Standard Deviation
Measuring Spread
Related Labs
Variance and standard deviation are measures of how spread out data values are around the mean. They help describe whether a dataset is tightly clustered or widely scattered. This matters in science, economics, testing, and engineering because two datasets can have the same average but very different variability. Understanding spread gives a fuller picture than the mean alone.
Variance measures the average squared distance from the mean, while standard deviation is the square root of variance. Because standard deviation is in the same units as the original data, it is often easier to interpret. In a normal distribution, standard deviation also helps describe how much of the data lies near the mean. These ideas are used to compare consistency, detect unusual values, and model uncertainty.
Key Facts
- Population variance: σ^2 = Σ(x - μ)^2 / N
- Sample variance: s^2 = Σ(x - x̄)^2 / (n - 1)
- Population standard deviation: σ = √[Σ(x - μ)^2 / N]
- Sample standard deviation: s = √[Σ(x - x̄)^2 / (n - 1)]
- A larger standard deviation means data are more spread out from the mean.

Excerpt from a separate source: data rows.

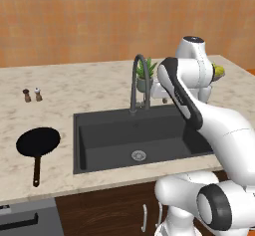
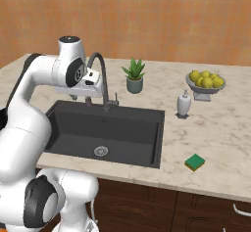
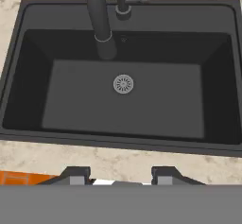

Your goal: Pick the pan and sponge and place them into the sink. Then turn on the water.

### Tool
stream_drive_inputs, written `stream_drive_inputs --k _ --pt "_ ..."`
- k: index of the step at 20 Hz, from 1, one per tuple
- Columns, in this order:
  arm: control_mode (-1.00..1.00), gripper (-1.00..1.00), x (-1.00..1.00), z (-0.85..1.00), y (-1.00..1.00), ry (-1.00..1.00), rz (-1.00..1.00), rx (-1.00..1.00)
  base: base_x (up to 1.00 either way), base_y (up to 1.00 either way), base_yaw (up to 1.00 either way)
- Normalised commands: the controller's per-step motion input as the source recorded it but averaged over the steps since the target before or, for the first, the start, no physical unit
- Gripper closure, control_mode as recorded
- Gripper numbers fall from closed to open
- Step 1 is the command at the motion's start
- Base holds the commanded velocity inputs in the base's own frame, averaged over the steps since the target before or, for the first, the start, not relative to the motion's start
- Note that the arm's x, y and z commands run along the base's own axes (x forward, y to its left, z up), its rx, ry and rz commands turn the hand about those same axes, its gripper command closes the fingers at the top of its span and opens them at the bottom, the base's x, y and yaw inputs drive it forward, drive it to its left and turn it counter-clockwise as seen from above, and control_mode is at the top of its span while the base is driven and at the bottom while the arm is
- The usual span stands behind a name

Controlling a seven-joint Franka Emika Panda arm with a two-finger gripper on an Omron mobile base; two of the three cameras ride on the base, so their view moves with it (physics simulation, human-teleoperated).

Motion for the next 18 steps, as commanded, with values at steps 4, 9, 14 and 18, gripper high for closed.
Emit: stream_drive_inputs --k 4,9,14,18 --pt "-1.0 -1.0 -0.03 -0.01 0.42 0.0 0.03 0.0 0.0 0.0 0.0" --pt "-1.0 -1.0 -0.22 0.0 1.0 0.07 0.08 -0.18 0.0 0.0 0.0" --pt "-1.0 -1.0 -0.14 -0.08 1.0 0.17 0.12 -0.2 0.0 0.0 0.0" --pt "-1.0 -1.0 0.06 -0.36 1.0 0.16 0.0 -0.19 0.0 0.0 0.0"
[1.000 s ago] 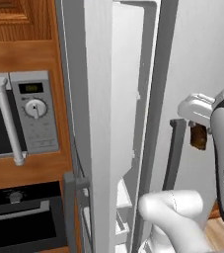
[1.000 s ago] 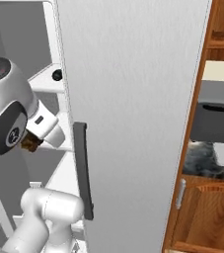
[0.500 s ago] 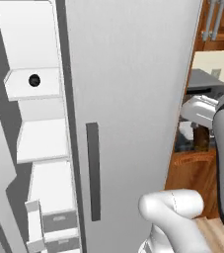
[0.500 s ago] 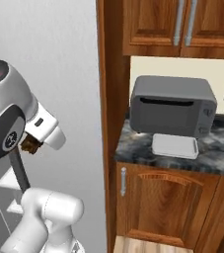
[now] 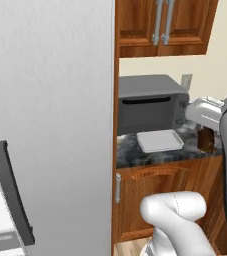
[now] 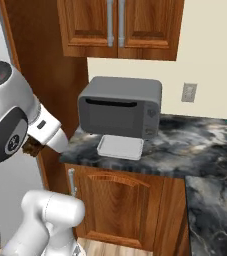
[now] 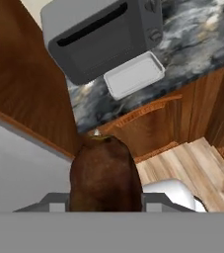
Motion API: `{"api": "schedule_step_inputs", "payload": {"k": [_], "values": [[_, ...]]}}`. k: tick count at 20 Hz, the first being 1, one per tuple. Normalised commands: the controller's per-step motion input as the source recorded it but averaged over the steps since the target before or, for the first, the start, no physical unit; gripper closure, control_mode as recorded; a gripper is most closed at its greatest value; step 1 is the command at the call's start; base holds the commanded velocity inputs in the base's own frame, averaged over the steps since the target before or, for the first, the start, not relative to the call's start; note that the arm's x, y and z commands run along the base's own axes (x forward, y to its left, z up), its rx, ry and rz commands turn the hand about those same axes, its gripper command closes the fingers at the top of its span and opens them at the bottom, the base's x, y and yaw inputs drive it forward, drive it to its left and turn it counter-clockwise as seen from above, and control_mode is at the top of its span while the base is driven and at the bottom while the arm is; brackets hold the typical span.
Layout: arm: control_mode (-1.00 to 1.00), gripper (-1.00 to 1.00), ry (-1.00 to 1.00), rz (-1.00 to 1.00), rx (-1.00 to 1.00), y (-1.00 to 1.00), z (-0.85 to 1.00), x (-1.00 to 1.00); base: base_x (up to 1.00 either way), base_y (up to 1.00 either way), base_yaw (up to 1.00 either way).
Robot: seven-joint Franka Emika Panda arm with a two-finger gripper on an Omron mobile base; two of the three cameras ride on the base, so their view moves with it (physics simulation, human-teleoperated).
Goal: Take the eggplant and sweet potato out of the freezer and place them in the tupperware container on the counter. Then put the tupperware containing the vegetables back in the freezer.
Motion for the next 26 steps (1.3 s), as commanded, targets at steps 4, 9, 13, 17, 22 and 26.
{"api": "schedule_step_inputs", "payload": {"k": [4, 9, 13, 17, 22, 26], "values": [[1.00, 1.00, 0.00, 0.00, 0.00, 0.00, 0.00, 0.00, 0.87, -0.28, 0.00], [-1.00, 1.00, 0.00, 0.00, 0.00, -0.33, -0.30, 0.43, 0.17, -0.05, 0.00], [-1.00, 1.00, 0.00, 0.01, 0.00, -0.56, -0.65, 0.76, 0.00, 0.00, 0.00], [-1.00, 1.00, 0.01, 0.03, 0.00, -0.04, -0.71, 1.00, 0.00, 0.00, 0.00], [-1.00, 1.00, 0.05, 0.02, 0.00, 0.00, -0.73, 1.00, 0.00, 0.00, 0.00], [-1.00, 1.00, 0.10, 0.01, 0.00, -0.04, -0.67, 0.91, 0.00, 0.00, 0.00]]}}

- For a normal distribution, about 68% of values lie within 1 standard deviation, 95% within 2, and 99.7% within 3.
Vocabulary
- Mean
- The mean is the average value found by adding all data values and dividing by the number of values.
- Variance
- Variance is the average squared distance of data values from the mean.
- Standard deviation
- Standard deviation is the square root of the variance and measures spread in the original units of the data.
- Population
- A population is the complete set of values or individuals being studied.
- Sample
- A sample is a smaller group taken from a population and used to estimate population characteristics.
Common Mistakes to Avoid
- Using n instead of n - 1 for sample variance, which gives a biased estimate of population spread when working from sample data.

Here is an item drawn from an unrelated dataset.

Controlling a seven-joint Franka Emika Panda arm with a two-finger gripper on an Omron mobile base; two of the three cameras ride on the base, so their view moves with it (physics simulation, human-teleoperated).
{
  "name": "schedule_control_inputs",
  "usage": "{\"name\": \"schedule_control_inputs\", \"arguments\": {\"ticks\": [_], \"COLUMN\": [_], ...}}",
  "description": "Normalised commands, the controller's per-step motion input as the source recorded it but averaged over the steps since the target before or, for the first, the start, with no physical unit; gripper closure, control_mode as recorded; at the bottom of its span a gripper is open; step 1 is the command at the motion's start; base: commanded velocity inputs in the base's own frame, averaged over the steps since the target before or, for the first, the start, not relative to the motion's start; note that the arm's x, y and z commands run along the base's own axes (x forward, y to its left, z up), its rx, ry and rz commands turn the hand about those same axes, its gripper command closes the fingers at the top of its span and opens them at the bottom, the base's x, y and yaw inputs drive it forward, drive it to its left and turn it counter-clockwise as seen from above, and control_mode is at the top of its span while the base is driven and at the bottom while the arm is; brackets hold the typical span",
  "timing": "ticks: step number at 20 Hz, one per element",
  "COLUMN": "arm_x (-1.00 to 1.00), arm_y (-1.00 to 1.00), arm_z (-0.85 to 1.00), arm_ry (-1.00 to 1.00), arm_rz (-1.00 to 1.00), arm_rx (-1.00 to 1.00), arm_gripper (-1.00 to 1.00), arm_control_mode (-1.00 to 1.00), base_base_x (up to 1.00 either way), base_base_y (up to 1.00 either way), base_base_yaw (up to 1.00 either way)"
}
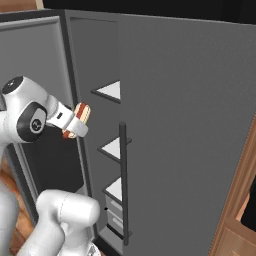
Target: Store the hot dog in the freezer for long-term storage. Close the freezer door after placing the cooked food.
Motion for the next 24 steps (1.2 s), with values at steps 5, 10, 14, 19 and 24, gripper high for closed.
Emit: {"name": "schedule_control_inputs", "arguments": {"ticks": [5, 10, 14, 19, 24], "arm_x": [0.34, 0.56, 0.41, 0.19, 0.05], "arm_y": [0.0, 0.0, 0.0, 0.0, -0.15], "arm_z": [0.43, 0.23, 0.18, 0.01, 0.0], "arm_ry": [0.0, 0.02, 0.04, 0.0, 0.0], "arm_rz": [-0.04, -0.08, -0.14, -0.17, -0.14], "arm_rx": [-0.07, -0.05, -0.01, 0.0, 0.01], "arm_gripper": [1.0, 1.0, 1.0, 1.0, 1.0], "arm_control_mode": [-1.0, -1.0, -1.0, -1.0, -1.0], "base_base_x": [0.0, 0.0, 0.0, 0.0, 0.0], "base_base_y": [0.0, 0.0, 0.0, 0.0, 0.0], "base_base_yaw": [0.0, 0.0, 0.0, 0.0, 0.0]}}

- Forgetting to square the deviations before averaging, which is wrong because positive and negative deviations would cancel out.
- Confusing variance with standard deviation, which is wrong because variance is in squared units while standard deviation is in the original units.
- Assuming a larger mean always means a larger standard deviation, which is wrong because center and spread describe different features of a dataset.
Practice Questions
- 1 Find the population variance and population standard deviation of the data set 2, 4, 4, 4, 5, 5, 7, 9.
- 2 A sample of quiz scores is 6, 8, 10, 12. Find the sample mean, sample variance, and sample standard deviation.
- 3 Two classes have the same average test score of 75. Class A has a standard deviation of 4 and Class B has a standard deviation of 12. Explain which class has scores that are more consistent and why.